Exterior detail near an entrance

The idea to construct a new library building was presented to the United States Congress in 1928 at the urging of Librarian of Congress Herbert Putnam. The bill was sponsored by U.S. Representative Robert Luce, chairman of the House Committee on the Library. On June 13, 1930, $6.5 million was appropriated for the building's construction, for a tunnel connecting it to the Main Building, and for changes in the east front of the Main Building, including the construction of a Rare Book Room. An additional appropriation approved on June 6, 1935, brought the total authorization to $8,226,457.

Architect of the Capitol David Lynn took charge of the project and commissioned the Washington, D.C. architectural firm of Pierson & Wilson to design the building, with Alexander Buel Trowbridge as consulting architect. The contract stipulated completion by June 24, 1938, but the building was not ready for occupancy until December 2, 1938. The move of the Card Division started on December 12. The new building opened to staff on January 3, 1939, and the Reading Rooms opened to the public on April 5, 1939. It also housed the United States Copyright Office through the middle of the 20th century

The building is five stories in height above ground, with the fifth story set back 35 ft. It contains 180 mi of shelving (compared to 104 mi in the Jefferson Building) and can hold ten million volumes. There are 12 tiers of stacks, extending from the cellar to the fourth floor.
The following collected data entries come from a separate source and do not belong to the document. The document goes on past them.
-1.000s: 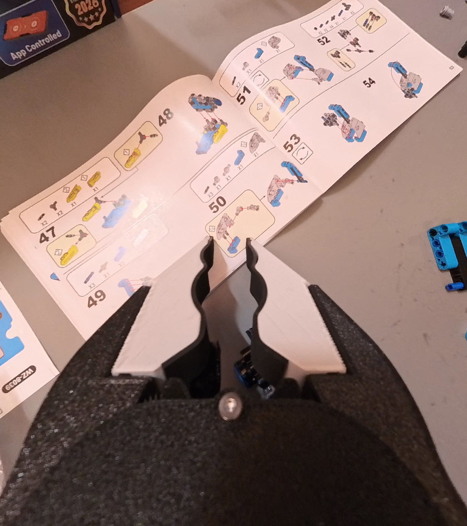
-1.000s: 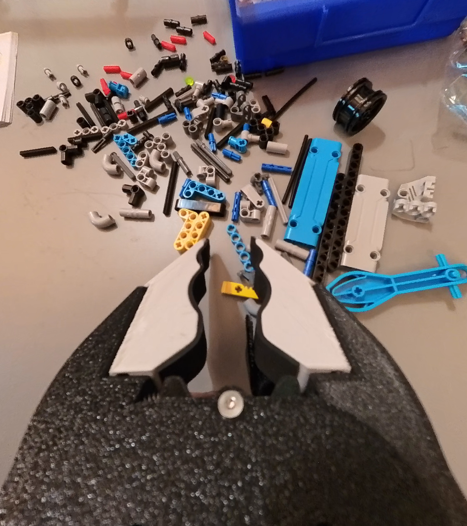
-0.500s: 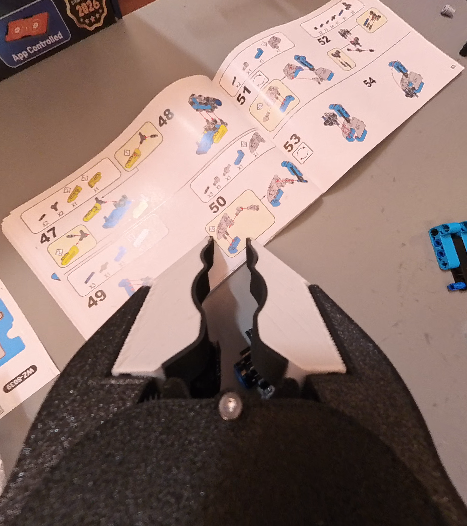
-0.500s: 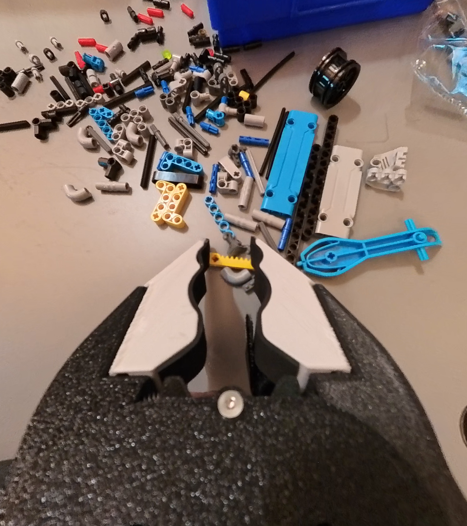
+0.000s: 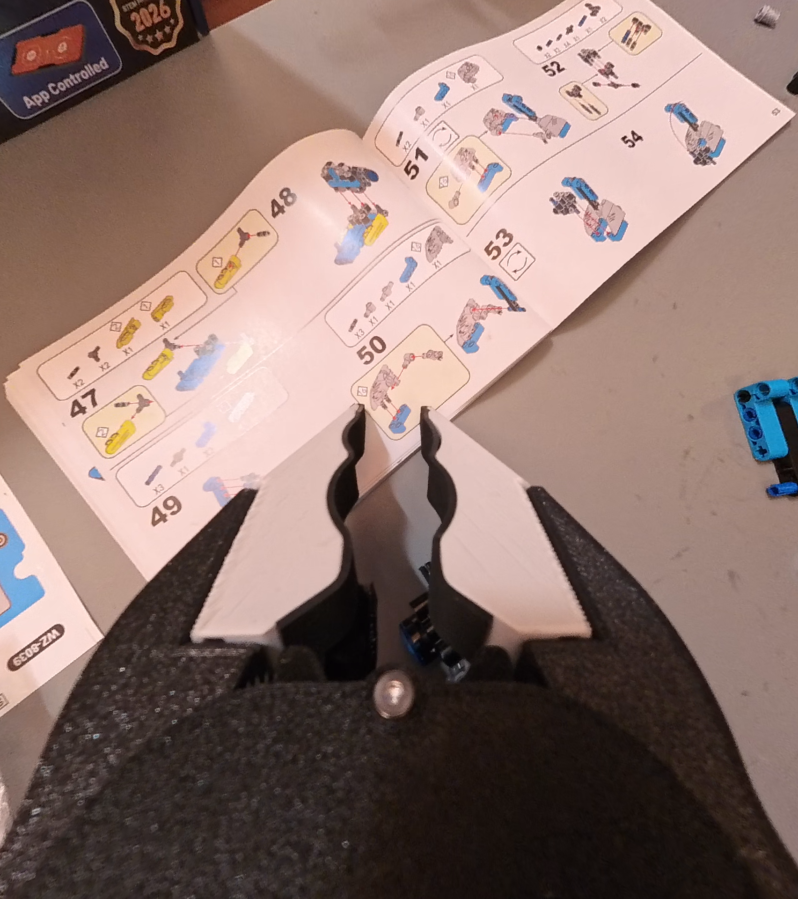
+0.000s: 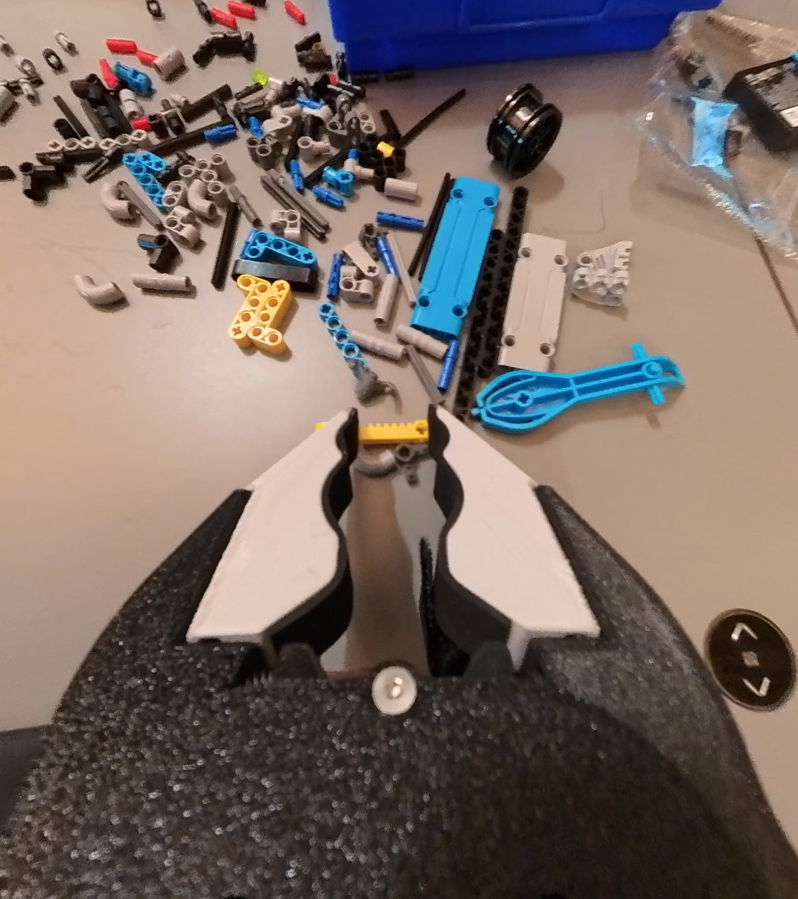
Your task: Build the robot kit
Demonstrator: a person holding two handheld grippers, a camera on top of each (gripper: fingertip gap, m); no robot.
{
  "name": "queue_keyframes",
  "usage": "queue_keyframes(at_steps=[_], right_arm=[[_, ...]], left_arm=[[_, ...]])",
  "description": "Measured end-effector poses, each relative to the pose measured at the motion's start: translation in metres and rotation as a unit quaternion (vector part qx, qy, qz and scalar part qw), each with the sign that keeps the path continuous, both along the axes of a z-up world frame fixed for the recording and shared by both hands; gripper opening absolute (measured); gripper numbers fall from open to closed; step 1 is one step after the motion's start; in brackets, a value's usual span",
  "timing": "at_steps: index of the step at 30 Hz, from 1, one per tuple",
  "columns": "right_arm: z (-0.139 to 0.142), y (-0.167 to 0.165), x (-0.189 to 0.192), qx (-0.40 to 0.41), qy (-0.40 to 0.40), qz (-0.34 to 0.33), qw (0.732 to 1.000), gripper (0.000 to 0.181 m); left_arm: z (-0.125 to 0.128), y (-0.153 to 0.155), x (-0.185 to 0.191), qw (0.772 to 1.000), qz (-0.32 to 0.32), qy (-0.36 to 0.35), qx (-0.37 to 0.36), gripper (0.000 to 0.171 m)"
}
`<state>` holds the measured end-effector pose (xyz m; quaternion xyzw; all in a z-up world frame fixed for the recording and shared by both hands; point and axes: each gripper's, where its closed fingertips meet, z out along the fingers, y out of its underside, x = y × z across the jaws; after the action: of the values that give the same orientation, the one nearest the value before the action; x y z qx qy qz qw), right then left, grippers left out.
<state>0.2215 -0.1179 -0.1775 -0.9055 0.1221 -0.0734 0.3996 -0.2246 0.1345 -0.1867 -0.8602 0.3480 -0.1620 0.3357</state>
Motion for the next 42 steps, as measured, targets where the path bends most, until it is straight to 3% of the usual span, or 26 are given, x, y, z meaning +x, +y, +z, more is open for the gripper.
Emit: queue_keyframes(at_steps=[8, 18, 20, 30, 35, 42], right_arm=[[-0.003, -0.021, -0.004, -0.003, 0.001, 0.018, 1.000, 0.028], [-0.009, -0.018, -0.024, -0.006, 0.026, 0.063, 0.998, 0.021], [-0.008, -0.019, -0.027, -0.003, 0.034, 0.071, 0.997, 0.027], [-0.005, -0.040, 0.027, -0.020, -0.015, 0.000, 1.000, 0.027], [-0.008, -0.041, 0.034, -0.016, 0.010, -0.007, 1.000, 0.028], [0.001, -0.035, 0.067, -0.032, -0.070, -0.028, 0.997, 0.030]], left_arm=[[0.000, 0.000, 0.000, 1.000, 0.000, 0.001, 0.002, 0.023], [0.000, 0.000, 0.000, 1.000, 0.001, 0.002, 0.005, 0.023], [0.000, 0.000, 0.000, 1.000, 0.001, 0.001, 0.005, 0.023], [0.000, 0.000, 0.000, 1.000, 0.000, -0.002, 0.005, 0.023], [0.000, 0.000, 0.000, 1.000, 0.000, -0.003, 0.005, 0.023], [0.000, 0.000, 0.000, 1.000, 0.000, -0.007, 0.004, 0.023]])
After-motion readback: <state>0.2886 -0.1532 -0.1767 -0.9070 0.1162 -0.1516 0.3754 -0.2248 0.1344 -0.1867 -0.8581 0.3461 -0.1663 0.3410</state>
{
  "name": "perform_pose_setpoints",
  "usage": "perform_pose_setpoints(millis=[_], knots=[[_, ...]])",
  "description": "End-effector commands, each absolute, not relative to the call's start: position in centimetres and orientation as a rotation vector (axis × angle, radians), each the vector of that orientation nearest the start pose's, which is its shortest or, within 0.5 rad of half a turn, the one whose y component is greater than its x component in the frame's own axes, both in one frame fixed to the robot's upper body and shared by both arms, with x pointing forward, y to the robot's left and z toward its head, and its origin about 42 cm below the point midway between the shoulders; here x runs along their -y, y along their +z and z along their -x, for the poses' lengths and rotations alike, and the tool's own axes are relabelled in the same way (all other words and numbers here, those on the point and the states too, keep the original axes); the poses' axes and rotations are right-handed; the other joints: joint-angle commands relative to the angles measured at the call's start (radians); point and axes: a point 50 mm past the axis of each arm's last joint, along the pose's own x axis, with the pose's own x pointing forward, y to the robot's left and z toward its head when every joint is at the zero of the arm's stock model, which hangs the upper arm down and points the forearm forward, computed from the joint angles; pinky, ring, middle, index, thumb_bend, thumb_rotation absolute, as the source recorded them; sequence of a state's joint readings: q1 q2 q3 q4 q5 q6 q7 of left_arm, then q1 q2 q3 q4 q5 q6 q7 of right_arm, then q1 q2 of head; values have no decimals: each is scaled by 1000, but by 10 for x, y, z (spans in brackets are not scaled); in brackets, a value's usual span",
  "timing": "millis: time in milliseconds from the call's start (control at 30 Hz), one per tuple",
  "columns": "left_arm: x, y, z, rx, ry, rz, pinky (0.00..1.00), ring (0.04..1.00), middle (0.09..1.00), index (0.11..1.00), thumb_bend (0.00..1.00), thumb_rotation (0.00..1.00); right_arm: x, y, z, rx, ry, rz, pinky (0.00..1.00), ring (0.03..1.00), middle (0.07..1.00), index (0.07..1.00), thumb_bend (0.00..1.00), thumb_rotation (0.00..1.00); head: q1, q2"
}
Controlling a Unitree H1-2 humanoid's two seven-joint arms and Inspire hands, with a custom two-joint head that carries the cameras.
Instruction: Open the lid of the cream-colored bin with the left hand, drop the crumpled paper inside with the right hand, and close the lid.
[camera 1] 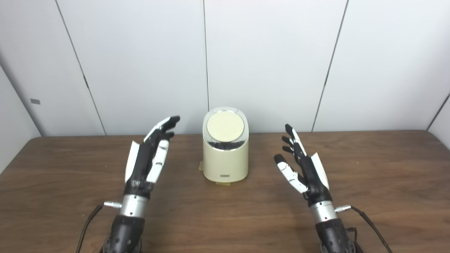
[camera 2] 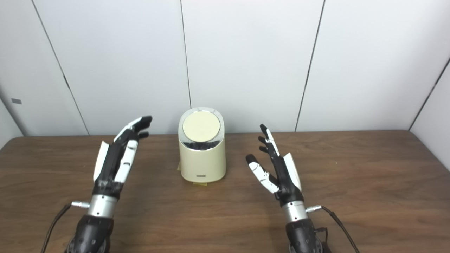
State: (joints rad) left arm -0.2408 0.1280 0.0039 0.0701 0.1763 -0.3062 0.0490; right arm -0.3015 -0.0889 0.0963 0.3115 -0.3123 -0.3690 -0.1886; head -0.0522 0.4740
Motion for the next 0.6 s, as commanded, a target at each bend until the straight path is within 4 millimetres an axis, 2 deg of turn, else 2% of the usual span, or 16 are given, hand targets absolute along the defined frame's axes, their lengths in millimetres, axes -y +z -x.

Each tier provides about 13 acre of shelf space.

On April 13, 1976, in a ceremony at the Jefferson Memorial marking the birthday of Thomas Jefferson, President Gerald Ford signed into law the act to change the name of the Library of Congress Building to the Library of Congress Thomas Jefferson Building. On June 13, 1980, the Adams building acquired its present name, which honors John Adams, the former President of the United States who in 1800 approved the law establishing the Library of Congress.

The building is faced in white Georgia marble and incorporated the use of new materials at the time such as acoustical block, formica, vitrolite, and glass tubing.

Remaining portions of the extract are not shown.